● **Exercise prompt**
Retype, word for word, each line between the lines holding "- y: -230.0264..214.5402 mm" and "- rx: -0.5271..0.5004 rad", inclusive, and leave the rest of the data alone.
· · · · · · ·
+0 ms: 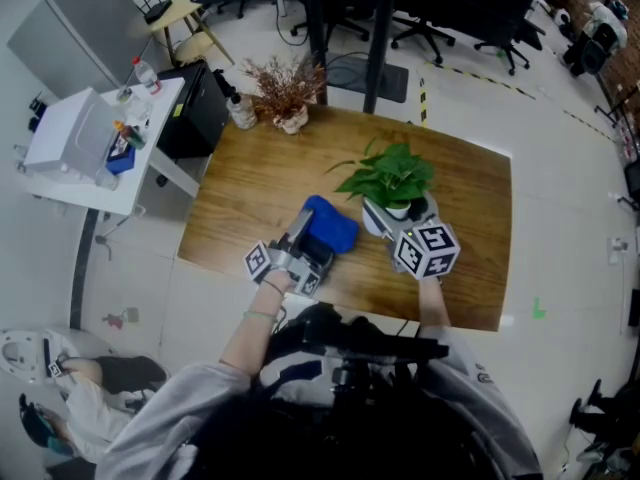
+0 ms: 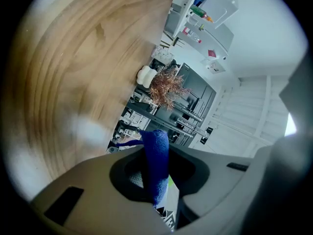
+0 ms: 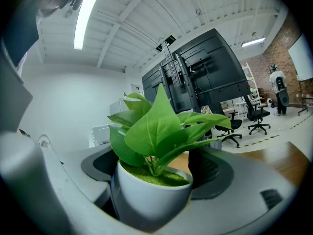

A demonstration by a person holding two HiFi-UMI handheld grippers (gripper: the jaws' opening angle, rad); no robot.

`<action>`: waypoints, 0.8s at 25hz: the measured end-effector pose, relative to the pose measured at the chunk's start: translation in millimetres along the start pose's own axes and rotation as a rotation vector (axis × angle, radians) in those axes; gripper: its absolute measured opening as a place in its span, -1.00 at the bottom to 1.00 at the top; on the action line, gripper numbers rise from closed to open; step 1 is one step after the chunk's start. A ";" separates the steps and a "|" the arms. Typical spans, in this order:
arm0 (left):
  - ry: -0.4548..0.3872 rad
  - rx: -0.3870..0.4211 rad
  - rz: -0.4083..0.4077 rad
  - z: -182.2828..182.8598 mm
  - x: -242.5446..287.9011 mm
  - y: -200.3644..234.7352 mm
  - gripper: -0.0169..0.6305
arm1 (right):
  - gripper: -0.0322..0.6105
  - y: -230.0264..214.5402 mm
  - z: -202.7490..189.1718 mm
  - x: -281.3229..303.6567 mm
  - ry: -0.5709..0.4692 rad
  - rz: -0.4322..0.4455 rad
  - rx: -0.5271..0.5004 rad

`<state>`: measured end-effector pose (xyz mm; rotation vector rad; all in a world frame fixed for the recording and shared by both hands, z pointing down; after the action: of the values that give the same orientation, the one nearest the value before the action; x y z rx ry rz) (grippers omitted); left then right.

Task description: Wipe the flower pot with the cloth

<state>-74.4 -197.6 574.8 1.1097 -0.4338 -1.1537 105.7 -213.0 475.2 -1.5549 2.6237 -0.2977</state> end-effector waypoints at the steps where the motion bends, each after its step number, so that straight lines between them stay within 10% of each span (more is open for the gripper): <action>1: -0.001 -0.001 -0.001 0.3 -0.2 0.6 -0.74 | 0.51 0.1 -0.2 -0.1 0.001 0.000 -0.001; 20: -0.008 -0.005 0.016 1.4 -1.2 5.1 -0.74 | 0.51 -1.5 -0.9 0.4 -0.003 0.001 0.010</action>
<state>-73.4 -197.3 580.2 1.0955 -0.4450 -1.1445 106.7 -213.9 476.4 -1.5496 2.6165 -0.3080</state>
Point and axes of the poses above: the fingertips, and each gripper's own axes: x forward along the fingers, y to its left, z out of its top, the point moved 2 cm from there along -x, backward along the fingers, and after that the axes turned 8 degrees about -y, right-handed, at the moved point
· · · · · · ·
● **Task solution**
  - y: -230.0264..214.5402 mm
  - z: -202.7490..189.1718 mm
  - x: -281.3229..303.6567 mm
  - ry: -0.5709..0.4692 rad
  - rz: -0.4322..0.4455 rad
  - rx: -0.5271..0.5004 rad

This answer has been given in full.